Premium
Polycomb Group Protein Ezh2 Supports Mammalian Axon Regeneration in Peripheral and Central Nervous System
Author(s) -
Wang XueWei,
Yang ShuGuang,
Zhang Chi,
Hu MingWen,
Wang RuiYing,
Kosanam Anish,
Jiang JingJing,
Qian Jiang,
Liu ChangMei,
Zhou FengQuan
Publication year - 2021
Publication title -
the faseb journal
Language(s) - English
Resource type - Journals
SCImago Journal Rank - 1.709
H-Index - 277
eISSN - 1530-6860
pISSN - 0892-6638
DOI - 10.1096/fasebj.2021.35.s1.03609
Subject(s) - axon , biology , axotomy , optic nerve , microbiology and biotechnology , regeneration (biology) , neuroscience , sciatic nerve , ezh2 , anatomy , histone , genetics , gene
In mammals, neurons in the central nervous system (CNS) lose their axon growth ability as they mature.

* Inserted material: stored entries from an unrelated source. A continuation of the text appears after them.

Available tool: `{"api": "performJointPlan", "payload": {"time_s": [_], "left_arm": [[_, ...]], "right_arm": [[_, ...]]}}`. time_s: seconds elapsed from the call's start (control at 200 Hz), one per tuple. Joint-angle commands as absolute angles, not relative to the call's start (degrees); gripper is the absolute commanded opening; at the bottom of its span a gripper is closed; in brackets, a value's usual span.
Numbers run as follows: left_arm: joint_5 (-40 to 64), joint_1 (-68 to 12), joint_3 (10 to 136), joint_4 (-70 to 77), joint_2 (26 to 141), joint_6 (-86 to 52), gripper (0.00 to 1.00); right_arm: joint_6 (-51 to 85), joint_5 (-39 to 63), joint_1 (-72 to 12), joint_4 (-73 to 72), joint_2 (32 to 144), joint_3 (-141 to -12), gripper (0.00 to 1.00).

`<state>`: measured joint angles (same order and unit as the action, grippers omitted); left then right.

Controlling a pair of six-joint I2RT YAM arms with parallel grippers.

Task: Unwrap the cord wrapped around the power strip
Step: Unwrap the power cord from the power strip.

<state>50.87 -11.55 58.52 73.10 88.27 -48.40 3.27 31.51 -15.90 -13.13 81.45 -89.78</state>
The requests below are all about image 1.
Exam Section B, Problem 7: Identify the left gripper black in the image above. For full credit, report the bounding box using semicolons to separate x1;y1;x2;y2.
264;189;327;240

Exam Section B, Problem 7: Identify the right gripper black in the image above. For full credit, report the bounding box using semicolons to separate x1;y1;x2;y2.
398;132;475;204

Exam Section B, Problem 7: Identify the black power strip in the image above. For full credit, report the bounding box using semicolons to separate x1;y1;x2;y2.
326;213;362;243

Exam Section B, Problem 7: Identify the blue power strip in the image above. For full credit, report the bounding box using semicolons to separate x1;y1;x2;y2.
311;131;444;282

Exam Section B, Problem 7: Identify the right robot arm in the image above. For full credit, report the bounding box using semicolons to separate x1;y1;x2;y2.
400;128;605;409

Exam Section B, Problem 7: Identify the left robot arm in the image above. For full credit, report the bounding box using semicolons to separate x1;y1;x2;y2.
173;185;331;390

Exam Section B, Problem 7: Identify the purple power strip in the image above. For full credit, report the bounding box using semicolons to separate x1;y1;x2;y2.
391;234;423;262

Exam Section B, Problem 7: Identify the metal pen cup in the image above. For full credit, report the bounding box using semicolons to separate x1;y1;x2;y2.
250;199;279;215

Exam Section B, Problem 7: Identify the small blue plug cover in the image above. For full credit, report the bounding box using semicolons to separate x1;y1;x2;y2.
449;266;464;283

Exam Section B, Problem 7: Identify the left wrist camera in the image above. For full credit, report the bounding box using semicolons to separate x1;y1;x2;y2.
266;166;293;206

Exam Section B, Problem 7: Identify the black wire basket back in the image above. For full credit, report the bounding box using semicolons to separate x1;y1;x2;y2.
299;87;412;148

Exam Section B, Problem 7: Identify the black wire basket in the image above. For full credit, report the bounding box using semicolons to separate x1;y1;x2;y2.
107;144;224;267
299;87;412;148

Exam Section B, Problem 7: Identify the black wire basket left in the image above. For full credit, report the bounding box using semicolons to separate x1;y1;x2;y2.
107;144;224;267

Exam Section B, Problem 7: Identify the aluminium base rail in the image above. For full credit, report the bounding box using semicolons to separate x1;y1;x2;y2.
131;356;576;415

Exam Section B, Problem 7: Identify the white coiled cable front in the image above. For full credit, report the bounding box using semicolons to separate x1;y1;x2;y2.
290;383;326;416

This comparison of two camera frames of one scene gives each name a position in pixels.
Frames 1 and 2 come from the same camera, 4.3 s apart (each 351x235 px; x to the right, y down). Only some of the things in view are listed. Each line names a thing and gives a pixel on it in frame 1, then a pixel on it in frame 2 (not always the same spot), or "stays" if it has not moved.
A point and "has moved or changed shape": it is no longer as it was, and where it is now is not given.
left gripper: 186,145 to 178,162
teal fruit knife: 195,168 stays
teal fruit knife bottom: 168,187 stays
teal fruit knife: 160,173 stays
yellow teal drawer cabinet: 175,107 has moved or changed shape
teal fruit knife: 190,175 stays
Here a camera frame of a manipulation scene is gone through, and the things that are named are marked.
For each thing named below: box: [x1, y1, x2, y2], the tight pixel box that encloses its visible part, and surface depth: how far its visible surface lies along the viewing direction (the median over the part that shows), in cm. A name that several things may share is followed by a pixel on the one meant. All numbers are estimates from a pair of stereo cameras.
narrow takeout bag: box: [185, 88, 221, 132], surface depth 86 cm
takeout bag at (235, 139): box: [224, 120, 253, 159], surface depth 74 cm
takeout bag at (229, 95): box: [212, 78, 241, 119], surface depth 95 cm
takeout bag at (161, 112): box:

On the contrary, mature neurons in the peripheral nervous system (PNS) still possess such an ability and can spontaneously regenerate axons upon axonal injury by initiating a regenerative response. Emerging evidence suggests that the transition from a non‐regenerative state to a regenerative state of injured PNS neurons largely involves epigenetic regulation of chromatin accessibility. Here we investigated the role of Ezh2, a histone methyltransferase that adds methyl groups onto lysine 27 on histone H3 (H3K27) to suppress gene transcription, in mammalian axon regeneration. Western blot results showed that Ezh2 level was significantly upregulated in mouse lumbar 4 and 5 dorsal root ganglia (L4/5 DRGs) 3 days following sciatic nerve axotomy. Functionally, Ezh2 knockdown or knockout in cultured DRG neurons impaired axon growth in vitro . In consistence, knockdown or knockout of Ezh2 in L4/5 DRGs by in vivo electroporation or conditional knockout of Ezh2 in sensory neurons impaired sensory axon regeneration after sciatic nerve crush. More importantly, using optic nerve regeneration model, we found that overexpressing Ezh2 in retinal ganglion cells (RGCs) by intravitreal injection of AAV2‐Ezh2 virus significantly promoted axon regeneration after optic nerve crush. RNA‐seq analysis of RGCs enriched by fluorescence‐activated cell sorting revealed that the transcription of a large number of genes involved in synaptic transmission were downregulated by Ezh2 overexpression, indicating that Ezh2 supports axon regeneration by rejuvenating adult neurons to a younger state. Using optic nerve regeneration model again, we showed that overexpression of Slc6a13 (encoding Gat2), a gene suppressed by Ezh2, partially blocked RGC axon regeneration induced by Ezh2 overexpression. Our study demonstrated that Ezh2 was required for the successful spontaneous axon regeneration in the PNS, and that Ezh2 gain‐of‐function could promote axon regeneration in the CNS by silencing synaptic transmission‐associated genes.